Gaza abrite la plus grande cérémonie funéraire de l’histoire de la Palestine pour 112 martyrs d’une même famille
Gaza, le 4 août /QNA/ Les Palestiniens de Gaza ont accompagné aujourd’hui, dans un cortège national solennel, les dépouilles et les restes de 112 martyrs d’une même famille, tués lors d’un massacre perpétré par l’armée israélienne le 22 novembre 2023, au début de la guerre contre la bande de Gaza et ses habitants.
Cette cérémonie funéraire, l’une des plus importantes jamais organisées en Palestine par le nombre de dépouilles et de restes inhumés, a concerné les victimes d’un bombardement israélien ayant ciblé un immeuble résidentiel abritant les familles Abou Charia et Hassaina, dans le quartier d’Al-Sabra, au sud de la ville de Gaza.

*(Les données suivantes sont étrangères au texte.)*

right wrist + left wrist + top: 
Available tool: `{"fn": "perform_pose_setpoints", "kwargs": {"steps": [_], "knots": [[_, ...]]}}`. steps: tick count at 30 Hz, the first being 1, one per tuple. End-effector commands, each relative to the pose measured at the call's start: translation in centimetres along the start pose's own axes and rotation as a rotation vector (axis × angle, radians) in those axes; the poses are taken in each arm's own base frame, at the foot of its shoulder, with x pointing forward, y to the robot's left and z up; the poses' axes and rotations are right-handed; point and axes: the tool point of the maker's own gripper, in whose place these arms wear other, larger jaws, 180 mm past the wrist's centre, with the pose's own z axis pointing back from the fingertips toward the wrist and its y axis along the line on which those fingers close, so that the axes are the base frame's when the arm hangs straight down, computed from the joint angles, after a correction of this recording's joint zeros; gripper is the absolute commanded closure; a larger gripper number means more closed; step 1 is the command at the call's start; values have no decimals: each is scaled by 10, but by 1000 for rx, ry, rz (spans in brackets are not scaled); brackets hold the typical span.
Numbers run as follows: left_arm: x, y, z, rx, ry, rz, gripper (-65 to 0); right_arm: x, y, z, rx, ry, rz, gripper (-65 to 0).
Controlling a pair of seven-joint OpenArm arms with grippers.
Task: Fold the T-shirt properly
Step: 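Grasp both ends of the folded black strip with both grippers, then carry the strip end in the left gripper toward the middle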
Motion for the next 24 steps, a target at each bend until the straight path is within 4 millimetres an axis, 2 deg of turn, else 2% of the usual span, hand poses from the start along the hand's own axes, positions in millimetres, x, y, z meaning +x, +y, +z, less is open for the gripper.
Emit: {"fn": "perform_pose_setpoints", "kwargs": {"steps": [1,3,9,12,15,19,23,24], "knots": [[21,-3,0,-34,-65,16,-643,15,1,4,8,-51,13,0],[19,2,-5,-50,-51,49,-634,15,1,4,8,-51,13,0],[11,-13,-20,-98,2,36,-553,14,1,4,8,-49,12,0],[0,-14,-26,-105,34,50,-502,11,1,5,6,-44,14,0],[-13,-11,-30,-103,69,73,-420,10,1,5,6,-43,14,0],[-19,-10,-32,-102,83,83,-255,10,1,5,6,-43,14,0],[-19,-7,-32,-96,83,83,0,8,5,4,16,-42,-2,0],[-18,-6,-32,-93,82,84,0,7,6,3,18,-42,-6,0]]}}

Les funérailles ont rassemblé des délégations populaires, communautaires et officielles, ainsi que des milliers de citoyens palestiniens et des équipes de la Défense civile qui avaient participé durant plusieurs semaines aux opérations de récupération des corps.
Dans une scène témoignant de l’ampleur du massacre, les cercueils drapés du drapeau palestinien ont été alignés sur le site même du bloc résidentiel détruit. Après la prière funéraire, les dépouilles ont été transférées puis inhumées au cimetière Al Maamadani, dans le quartier d’Al Zaytoun, au sud-est de Gaza.
Au terme de près de deux semaines d’opérations, totalisant 136 heures de travail acharné, les équipes de la Défense civile ont extrait 112 corps et restes des membres de la famille, grâce à des efforts considérables menés avec des moyens très limités. Le bombardement israélien avait entièrement détruit le bloc résidentiel, le réduisant à un amas de gravats et de cendres, tandis que l’occupation avait empêché toute opération de secours dès le jour du massacre. Ce bombardement avait causé la mort de 308 membres de la famille et de leurs proches, parmi lesquels figuraient le chef de famille, des personnes âgées, des jeunes, 44 enfants de moins de 16 ans, 37 femmes et plus de 10 personnes en situation de handicap.
Dans une déclaration à l’Agence de presse du Qatar (QNA), M. Mahmoud Bassal, porte-parole de la Défense civile, a indiqué que les opérations d’extraction avaient été menées à l’aide d’une seule machine lourde, l’unique équipement autorisé à accéder au site, l’occupation ayant interdit l’entrée des équipements de secours et de déblaiement dans la bande de Gaza. Il a souligné que les équipes avaient été confrontées à des scènes extrêmement éprouvantes, face à des corps entièrement décomposés — y compris ceux d’enfants, de femmes, d’hommes et de personnes âgées.